TGIFOOD
What’s Cooking Today: Chicken roasted in a potjie with sage butter
Some things just belong together, like lovers at first sight, horses and carriages, and sage and butter.
Here’s a variation on the Potjie-roasted chicken with rosemary and lemon zest butter we published in August 2020.
Add a sage-butter slathered chicken to a hot potjie and you have heaven on a plate coming up in a few hours. The key to this, apart from that perfect mélange of butter and sage, is that the potjie must be red-hot, with the sage butter already bubbling away in it, before the chicken goes in, followed by lots of browning.
Ingredients
1 large chicken, wing tips snipped off, cleaned and patted dry
20 or so sage leaves
100 g butter
Salt and pepper
Method
Light a fire and make sure you have plenty of coals.
The bird needs to be super dry after rinsing in and out under cold running water. Use wads of paper towel to pat dry the inner cavity, repeatedly. Do the same with the outer skin, all over, and inside the neck end of the cavity.
Use your fingers to prise between the breast skin and membrane at the bottom end, so to speak. Push 3 sage leaves into each side, so they’re trapped between skin and membrane.

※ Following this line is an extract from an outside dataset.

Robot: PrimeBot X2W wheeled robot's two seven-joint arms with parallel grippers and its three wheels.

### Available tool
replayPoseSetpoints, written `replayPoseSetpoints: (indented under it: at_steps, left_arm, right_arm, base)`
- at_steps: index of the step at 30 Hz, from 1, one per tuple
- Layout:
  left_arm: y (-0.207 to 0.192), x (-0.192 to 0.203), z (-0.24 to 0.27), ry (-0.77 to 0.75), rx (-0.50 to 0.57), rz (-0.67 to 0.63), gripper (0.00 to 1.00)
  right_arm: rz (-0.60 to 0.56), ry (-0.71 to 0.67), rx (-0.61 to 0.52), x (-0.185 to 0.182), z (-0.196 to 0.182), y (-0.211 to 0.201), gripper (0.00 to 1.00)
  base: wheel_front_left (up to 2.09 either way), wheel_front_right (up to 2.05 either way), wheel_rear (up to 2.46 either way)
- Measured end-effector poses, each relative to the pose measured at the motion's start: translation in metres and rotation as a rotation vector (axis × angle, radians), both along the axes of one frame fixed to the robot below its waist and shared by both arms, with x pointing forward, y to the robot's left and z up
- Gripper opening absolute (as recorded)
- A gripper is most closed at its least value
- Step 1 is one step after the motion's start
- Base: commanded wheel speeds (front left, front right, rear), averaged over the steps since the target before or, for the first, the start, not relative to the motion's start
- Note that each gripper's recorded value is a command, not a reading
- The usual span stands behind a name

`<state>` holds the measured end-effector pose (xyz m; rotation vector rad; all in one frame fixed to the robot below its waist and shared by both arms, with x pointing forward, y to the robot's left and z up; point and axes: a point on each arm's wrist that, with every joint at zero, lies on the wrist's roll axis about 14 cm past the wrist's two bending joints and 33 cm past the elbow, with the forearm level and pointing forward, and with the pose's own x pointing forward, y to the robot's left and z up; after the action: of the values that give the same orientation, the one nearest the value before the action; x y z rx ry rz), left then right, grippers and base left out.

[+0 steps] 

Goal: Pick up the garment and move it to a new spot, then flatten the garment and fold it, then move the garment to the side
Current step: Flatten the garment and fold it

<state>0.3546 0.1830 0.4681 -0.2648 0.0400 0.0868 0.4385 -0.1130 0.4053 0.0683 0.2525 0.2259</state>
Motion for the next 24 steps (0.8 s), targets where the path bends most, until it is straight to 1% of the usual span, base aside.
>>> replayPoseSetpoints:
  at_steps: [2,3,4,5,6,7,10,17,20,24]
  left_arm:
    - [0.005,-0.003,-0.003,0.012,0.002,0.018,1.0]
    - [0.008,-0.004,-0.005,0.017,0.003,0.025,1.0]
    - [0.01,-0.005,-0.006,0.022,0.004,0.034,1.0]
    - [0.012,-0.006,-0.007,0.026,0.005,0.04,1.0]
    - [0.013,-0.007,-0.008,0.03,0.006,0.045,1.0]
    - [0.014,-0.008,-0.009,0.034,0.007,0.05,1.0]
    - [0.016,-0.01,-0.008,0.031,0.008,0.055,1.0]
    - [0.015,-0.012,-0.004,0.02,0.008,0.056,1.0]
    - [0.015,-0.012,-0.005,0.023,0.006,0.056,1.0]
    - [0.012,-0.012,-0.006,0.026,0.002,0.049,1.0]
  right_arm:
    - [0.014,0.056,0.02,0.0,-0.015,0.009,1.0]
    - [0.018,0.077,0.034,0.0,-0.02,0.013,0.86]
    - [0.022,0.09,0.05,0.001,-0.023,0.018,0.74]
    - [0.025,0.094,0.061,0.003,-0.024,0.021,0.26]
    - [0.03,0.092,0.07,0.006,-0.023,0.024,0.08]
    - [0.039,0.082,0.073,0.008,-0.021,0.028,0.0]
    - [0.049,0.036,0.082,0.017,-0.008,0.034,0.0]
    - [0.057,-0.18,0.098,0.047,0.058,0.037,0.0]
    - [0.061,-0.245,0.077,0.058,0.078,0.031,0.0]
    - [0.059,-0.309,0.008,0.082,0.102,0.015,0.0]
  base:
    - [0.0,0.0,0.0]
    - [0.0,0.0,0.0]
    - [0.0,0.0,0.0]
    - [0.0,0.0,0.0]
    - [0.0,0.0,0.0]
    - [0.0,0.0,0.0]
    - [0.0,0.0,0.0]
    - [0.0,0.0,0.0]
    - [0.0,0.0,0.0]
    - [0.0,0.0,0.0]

Then, salt the inside well and sprinkle a little pepper inside. Add a generous tablespoonful of butter to the cavity (this recipe is not for the butter-shy). Stuff 6 more sage leaves inside, and truss the legs together with kitchen string, tightly.
Place the potjie on a surface and put hot coals underneath it. When it’s very hot, add the butter and the remaining 8 sage leaves. Leave them to get really hot so that the chicken starts to brown the second you put it in.
Place the chicken in the potjie, breast-side down, give it a shake, then leave it for 20 minutes, uncovered, for a good golden-brown hue to take. Use two smallish wooden spoons to turn it (or similar), one in the cavity and the other for control on one side of the pot. Brown that side for another 20 minutes, still uncovered, then turn again so it’s breast-side down once more. Leaving the lid off at this point allows steam to escape and helps the browning process.
Now put the lid on the pot, keep a few coals underneath and 3 or 4 small coals on the lid, and roast for about 2 hours, adding more coals as necessary for a gentle cook. For the last 30 minutes, remove the lid once more and have a look at the breast side (which is facing down) to see if it needs to be turned again for the underside of the bird to brown more.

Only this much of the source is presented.